**Goal of the exercise**.
Starting with the first line of the data that follows, transcribe every line verbatim until the line containing "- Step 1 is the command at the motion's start" has been transcribed.

*** Source data Section Begins ***

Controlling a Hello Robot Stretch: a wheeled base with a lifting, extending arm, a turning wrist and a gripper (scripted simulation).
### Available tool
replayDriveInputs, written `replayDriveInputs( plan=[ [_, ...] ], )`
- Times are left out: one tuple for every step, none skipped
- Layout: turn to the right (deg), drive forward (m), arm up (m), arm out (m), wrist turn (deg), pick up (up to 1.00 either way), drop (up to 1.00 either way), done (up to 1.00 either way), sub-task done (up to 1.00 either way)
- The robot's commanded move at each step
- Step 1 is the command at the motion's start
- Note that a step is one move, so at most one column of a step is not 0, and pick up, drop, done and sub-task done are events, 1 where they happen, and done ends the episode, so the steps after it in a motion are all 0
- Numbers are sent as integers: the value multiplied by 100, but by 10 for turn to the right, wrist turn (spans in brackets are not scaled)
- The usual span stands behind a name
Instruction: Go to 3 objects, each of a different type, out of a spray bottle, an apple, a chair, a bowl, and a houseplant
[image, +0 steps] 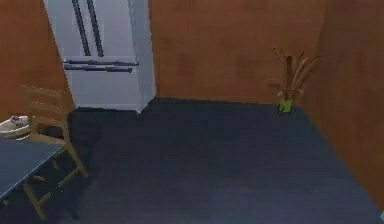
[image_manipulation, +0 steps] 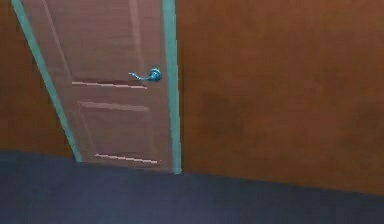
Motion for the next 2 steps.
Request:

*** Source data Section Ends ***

**Answer section**.
Controlling a Hello Robot Stretch: a wheeled base with a lifting, extending arm, a turning wrist and a gripper (scripted simulation).
### Available tool
replayDriveInputs, written `replayDriveInputs( plan=[ [_, ...] ], )`
- Times are left out: one tuple for every step, none skipped
- Layout: turn to the right (deg), drive forward (m), arm up (m), arm out (m), wrist turn (deg), pick up (up to 1.00 either way), drop (up to 1.00 either way), done (up to 1.00 either way), sub-task done (up to 1.00 either way)
- The robot's commanded move at each step
- Step 1 is the command at the motion's start

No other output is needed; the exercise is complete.